AI-based voice analysis to detect changes in pulmonary arterial pressure in patients with heart failure and an implanted pulmonary artery pressure sensor - rationale and design of the VAPP-HF Study

L. Riehle (Berlin)1, S. Kozica (Frankfurt/M.)2, J. Treyer (Berlin)1, M. Hott (Berlin)1, L. Schlender (Frankfurt am Main)3, A. Dirksen (Frankfurt am Main)4, L. Klein (San Francisco)5, S. Motiwala (San Francisco)5, S. Winkler (Berlin)6, D. Leistner (Frankfurt am Main)3, M. Papathanasiou (Frankfurt am Main)3
1Noah Labs GmbH Berlin, Deutschland; 2Universitäres Herz- und Gefäßzentrum Frankfurt/M. Kardiologie Frankfurt/M., Deutschland; 3Universitätsklinikum Frankfurt Med. Klinik III - Kardiologie, Angiologie Frankfurt am Main, Deutschland; 4Universitätsklinikum Frankfurt Frankfurt am Main, Deutschland; 5UCSF Division of Cardiology and Advanced Heart Failure Comprehensive Care Center San Francisco, USA; 6Unfallkrankenhaus Berlin Klinik f.

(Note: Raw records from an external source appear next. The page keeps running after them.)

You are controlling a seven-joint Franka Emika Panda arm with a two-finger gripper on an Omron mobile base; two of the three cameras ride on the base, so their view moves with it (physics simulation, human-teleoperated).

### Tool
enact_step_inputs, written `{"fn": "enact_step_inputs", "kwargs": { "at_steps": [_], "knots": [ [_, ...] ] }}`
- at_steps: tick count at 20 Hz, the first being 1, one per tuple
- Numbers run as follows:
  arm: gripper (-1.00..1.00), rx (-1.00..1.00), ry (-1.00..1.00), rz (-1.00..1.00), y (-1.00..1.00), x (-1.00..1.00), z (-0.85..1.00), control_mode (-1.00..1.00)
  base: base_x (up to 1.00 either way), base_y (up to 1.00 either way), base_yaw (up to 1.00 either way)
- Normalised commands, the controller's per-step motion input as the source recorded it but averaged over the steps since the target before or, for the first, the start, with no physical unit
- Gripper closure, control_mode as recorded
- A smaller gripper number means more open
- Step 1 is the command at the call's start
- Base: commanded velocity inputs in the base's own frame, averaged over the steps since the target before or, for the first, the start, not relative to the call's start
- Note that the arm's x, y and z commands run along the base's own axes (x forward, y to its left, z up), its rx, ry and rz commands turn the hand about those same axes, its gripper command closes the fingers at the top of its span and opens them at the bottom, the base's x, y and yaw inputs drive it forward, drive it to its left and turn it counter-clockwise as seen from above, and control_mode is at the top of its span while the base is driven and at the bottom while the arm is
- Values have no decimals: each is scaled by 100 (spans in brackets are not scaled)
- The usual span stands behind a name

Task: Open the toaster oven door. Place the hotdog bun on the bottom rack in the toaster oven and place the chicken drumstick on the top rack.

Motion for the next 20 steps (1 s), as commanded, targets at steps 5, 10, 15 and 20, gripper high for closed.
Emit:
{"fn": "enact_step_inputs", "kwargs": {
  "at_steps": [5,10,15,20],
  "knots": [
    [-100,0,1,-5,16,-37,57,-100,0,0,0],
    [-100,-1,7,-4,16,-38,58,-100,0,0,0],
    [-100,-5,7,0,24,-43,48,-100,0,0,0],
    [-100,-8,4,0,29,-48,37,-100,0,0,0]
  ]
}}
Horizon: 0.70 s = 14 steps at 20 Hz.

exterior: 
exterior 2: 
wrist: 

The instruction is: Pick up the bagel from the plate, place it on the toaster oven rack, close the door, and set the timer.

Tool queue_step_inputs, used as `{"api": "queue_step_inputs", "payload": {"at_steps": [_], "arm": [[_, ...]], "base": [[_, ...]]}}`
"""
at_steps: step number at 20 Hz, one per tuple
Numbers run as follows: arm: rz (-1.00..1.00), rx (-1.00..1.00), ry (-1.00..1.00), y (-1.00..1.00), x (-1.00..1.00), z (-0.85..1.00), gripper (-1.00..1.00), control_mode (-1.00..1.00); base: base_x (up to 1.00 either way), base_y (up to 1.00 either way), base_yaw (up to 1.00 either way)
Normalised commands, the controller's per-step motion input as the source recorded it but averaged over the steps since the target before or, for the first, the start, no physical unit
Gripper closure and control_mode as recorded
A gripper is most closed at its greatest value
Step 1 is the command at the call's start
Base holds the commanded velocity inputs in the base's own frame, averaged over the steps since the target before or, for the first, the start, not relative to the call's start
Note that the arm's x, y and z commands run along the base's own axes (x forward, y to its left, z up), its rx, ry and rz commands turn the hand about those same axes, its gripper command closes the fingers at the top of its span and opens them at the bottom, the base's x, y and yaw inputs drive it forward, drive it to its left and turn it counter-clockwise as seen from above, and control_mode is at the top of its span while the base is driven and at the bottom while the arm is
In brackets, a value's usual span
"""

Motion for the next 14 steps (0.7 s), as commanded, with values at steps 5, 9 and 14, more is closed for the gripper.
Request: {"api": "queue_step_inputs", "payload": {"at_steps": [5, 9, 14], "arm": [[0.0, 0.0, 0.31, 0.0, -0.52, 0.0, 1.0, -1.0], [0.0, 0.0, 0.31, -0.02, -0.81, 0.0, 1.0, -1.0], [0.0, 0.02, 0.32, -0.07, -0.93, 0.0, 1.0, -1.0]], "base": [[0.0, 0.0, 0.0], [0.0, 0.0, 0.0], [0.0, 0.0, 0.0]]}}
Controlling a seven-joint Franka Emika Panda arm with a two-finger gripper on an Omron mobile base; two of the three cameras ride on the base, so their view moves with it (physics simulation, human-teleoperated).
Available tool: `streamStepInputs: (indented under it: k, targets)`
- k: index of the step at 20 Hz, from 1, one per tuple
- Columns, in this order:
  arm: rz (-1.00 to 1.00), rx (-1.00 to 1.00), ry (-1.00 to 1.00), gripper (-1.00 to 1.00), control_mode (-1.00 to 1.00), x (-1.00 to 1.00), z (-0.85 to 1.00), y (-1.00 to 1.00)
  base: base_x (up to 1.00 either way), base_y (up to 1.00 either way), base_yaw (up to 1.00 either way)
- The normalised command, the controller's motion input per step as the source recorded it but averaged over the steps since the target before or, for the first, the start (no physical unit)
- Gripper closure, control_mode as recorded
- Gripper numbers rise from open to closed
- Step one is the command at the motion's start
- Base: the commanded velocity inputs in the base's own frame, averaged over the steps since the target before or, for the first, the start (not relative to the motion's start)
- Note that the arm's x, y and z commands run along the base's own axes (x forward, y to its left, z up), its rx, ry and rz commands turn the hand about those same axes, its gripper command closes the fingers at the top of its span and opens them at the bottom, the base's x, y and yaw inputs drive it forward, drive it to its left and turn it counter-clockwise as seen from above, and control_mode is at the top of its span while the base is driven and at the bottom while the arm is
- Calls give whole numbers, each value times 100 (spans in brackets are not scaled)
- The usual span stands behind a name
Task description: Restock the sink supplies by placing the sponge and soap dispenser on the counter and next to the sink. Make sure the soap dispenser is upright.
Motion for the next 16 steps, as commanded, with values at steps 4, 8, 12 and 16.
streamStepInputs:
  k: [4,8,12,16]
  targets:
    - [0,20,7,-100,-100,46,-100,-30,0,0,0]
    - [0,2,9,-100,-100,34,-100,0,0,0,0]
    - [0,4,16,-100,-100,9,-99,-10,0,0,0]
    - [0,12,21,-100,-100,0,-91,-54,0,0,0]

Innere Medizin / Kardiologie Berlin, Deutschland

Background
Pulmonary congestion is a major driver of heart failure (HF) decompensation predicts hospitalization. Home pulmonary arterial pressure (PAP) monitoring with implantable sensors enables the early detection of congestion and allows for timely therapeutic interventions. However, the invasive nature and high costs of these devices limit their widespread use. Recent advances in voice analysis suggest that fluctuations in PAP may be reflected by subtle changes in voice characteristics, providing a promising non-invasive approach for the remote monitoring of pulmonary congestion.

Objective
This multicenter study investigates whether AI-driven voice analysis can detect changes in PAP in HF patients with an implanted pulmonary artery pressure sensor. By comparing daily voice recordings with sensor-derived PAP values, the study aims to identify vocal biomarkers that indicate clinically relevant hemodynamic changes.

Methods
This is an ongoing multicenter, prospective, observational study enrolling patients with a previously implanted PAP sensor (CardioMEMS™, Abbott, Chicago, IL, USA) who had already been included in a HF telemonitoring program as per clinical indication. Patients from U.S. and German study sites provide daily voice recordings in English or German following a predefined protocol using a smartphone application (Noah Labs App, Noah Labs GmbH, Berlin, Germany). PAP measurements are transmitted shortly before or after each voice recording. Voice recordings are retrospectively analyzed and correlated with PAP trends. Clinical outcomes are prospectively assessed during the study period. The study includes a three-month recruitment phase per site and a six-month follow-up per participant. The primary endpoint is the sensitivity and specificity of AI-based voice models in detecting PAP changes of <5 mmHg, 5–10 mmHg, and >10 mmHg. Secondary endpoints include the feasibility of and compliance with daily voice-based remote monitoring.

Results
As of the current interim analysis, 27 out of 80 patients have been enrolled across three participating sites, contributing a total of 14,096 voice recordings and 2,577 matching PAP measurements. Recruitment, data processing, and model training are ongoing.

Conclusion
The interim analysis results demonstrate high patient adherence and technical feasibility of daily voice and PAP data collection, supporting the potential role of voice as a non-invasive tool for remote pulmonary pressure monitoring in HF patients. If successful, this approach could provide a scalable, cost-effective alternative to implantable pressure sensors, facilitating early detection of hemodynamic deterioration and supporting optimized HF management.